[Exercise prompt]: What lines of the data below hold the string "orange"? Copy each one out.

[Records from a collection]
++++++++++++++++++++

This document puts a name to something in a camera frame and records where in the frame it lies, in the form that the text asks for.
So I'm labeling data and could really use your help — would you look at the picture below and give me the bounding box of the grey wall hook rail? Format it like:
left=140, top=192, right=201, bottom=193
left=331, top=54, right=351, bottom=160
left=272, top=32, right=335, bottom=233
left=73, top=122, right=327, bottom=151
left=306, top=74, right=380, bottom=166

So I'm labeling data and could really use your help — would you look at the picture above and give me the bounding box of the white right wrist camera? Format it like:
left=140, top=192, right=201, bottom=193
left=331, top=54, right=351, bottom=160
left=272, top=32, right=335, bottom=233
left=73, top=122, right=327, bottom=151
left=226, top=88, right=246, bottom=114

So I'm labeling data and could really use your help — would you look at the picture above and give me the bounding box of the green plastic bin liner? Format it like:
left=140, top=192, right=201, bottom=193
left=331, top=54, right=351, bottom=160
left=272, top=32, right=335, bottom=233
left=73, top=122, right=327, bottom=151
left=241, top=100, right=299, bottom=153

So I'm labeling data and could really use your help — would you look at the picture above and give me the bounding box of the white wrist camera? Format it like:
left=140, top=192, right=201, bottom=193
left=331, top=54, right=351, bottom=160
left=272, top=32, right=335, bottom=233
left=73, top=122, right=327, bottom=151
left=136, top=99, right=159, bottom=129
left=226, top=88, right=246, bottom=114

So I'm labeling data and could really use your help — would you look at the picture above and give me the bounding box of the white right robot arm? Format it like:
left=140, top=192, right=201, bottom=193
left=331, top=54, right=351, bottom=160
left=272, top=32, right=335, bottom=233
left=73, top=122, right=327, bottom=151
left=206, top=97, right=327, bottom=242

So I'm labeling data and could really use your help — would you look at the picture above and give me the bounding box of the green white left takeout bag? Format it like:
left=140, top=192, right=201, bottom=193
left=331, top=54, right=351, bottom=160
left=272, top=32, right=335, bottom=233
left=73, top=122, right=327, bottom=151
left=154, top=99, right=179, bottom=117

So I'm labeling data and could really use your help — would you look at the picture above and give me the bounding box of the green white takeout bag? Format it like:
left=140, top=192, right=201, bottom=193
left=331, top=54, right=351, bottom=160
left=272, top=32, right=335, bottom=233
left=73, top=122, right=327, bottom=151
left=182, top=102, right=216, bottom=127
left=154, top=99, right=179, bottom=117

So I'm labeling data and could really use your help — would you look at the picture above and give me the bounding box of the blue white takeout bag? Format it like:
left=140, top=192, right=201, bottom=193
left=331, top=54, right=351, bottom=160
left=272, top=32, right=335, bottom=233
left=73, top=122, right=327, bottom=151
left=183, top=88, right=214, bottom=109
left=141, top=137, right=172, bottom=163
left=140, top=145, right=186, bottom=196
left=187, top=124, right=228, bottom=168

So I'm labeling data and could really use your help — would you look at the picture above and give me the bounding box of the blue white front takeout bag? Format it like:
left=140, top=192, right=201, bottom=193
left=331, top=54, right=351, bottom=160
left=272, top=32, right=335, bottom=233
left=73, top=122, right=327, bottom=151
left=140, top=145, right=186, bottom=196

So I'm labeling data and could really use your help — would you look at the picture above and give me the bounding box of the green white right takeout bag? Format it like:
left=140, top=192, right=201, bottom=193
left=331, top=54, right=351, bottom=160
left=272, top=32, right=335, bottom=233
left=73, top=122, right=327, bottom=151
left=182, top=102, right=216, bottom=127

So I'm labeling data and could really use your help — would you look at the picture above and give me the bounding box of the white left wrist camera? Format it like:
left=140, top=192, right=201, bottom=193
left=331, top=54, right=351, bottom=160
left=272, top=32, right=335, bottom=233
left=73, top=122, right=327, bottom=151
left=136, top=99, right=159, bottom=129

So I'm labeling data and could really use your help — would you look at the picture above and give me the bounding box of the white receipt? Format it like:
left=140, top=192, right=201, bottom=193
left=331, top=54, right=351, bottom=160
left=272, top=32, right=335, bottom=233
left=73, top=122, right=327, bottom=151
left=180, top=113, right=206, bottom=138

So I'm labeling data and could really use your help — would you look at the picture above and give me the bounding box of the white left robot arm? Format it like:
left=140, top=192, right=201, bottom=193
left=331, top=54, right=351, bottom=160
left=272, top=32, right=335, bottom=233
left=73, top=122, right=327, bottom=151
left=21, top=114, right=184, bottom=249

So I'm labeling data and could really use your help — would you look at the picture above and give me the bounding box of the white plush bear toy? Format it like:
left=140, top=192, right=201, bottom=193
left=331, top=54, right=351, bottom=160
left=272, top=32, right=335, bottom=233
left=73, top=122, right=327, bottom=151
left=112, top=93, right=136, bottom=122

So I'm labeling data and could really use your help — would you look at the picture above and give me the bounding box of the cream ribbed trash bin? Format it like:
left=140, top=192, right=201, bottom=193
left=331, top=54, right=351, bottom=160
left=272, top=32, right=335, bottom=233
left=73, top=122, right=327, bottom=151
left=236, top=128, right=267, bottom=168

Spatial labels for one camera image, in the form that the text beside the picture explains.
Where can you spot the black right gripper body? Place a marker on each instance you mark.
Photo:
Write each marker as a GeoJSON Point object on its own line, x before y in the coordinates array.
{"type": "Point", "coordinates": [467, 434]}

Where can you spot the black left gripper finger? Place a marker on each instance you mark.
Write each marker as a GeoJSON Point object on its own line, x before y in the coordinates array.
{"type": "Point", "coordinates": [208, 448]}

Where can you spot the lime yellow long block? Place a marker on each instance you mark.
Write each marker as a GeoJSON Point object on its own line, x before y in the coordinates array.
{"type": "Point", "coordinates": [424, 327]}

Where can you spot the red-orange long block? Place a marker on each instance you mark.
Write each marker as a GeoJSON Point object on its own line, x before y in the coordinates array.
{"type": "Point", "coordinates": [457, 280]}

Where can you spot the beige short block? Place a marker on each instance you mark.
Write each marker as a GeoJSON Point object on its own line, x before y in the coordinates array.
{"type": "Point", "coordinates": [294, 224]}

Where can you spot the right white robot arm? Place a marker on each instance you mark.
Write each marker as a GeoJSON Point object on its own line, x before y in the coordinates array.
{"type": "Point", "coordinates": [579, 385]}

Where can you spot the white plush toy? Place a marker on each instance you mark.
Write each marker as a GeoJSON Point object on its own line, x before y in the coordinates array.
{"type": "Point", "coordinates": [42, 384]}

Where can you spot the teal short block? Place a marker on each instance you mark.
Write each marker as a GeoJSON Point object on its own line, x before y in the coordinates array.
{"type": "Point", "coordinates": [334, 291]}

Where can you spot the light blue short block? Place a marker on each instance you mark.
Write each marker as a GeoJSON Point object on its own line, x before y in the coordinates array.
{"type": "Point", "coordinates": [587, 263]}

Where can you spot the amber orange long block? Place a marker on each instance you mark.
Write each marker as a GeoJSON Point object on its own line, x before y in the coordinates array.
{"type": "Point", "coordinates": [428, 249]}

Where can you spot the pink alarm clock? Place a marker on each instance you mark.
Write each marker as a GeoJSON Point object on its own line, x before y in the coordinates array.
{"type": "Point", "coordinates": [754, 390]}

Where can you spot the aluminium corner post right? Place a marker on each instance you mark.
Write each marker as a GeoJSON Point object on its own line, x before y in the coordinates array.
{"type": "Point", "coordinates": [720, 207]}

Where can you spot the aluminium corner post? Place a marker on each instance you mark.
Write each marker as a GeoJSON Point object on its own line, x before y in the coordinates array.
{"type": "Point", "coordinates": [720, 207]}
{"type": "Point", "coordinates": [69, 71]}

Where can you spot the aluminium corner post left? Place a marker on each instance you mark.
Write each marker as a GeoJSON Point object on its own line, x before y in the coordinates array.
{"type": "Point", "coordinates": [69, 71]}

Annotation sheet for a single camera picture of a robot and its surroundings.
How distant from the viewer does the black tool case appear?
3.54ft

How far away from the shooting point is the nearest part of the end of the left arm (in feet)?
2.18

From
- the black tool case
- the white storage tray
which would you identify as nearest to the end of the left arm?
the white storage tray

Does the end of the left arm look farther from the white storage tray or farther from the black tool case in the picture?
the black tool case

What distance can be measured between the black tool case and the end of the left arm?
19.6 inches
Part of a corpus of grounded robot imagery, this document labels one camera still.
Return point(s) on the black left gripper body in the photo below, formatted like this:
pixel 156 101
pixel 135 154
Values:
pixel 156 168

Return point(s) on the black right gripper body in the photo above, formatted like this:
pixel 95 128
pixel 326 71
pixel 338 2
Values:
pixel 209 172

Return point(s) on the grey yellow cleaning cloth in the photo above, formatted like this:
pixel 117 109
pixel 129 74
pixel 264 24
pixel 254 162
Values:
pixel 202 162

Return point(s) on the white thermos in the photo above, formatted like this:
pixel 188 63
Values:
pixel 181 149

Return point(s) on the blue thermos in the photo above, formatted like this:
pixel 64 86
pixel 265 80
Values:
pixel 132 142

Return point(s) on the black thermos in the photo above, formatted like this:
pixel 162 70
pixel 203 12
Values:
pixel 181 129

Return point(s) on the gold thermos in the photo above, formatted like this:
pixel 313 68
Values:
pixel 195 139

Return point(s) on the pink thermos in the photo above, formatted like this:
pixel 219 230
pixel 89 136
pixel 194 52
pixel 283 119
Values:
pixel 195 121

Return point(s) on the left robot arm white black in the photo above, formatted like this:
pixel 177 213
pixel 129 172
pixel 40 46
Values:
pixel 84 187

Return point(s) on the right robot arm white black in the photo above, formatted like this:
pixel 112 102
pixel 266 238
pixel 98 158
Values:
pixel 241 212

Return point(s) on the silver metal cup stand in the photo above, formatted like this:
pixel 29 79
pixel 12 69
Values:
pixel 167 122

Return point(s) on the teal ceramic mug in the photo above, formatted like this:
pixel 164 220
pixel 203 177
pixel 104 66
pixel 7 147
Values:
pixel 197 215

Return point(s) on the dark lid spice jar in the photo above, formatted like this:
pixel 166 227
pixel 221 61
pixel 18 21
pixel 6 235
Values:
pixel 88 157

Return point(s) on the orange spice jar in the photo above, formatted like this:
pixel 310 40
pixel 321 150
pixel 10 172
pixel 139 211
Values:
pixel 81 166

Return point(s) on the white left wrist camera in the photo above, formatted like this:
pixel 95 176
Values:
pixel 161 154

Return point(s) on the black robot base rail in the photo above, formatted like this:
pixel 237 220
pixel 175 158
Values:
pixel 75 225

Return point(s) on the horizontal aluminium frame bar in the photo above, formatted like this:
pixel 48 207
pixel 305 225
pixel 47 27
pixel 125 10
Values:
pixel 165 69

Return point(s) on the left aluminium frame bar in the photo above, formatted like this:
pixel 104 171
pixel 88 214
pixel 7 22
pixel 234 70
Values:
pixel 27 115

++++++++++++++++++++

[Response to this task]:
Where can you spot the red-orange long block? Place a marker on each instance you mark.
Where can you spot the amber orange long block? Place a marker on each instance you mark.
Return point(s) on the orange spice jar in the photo above, formatted like this:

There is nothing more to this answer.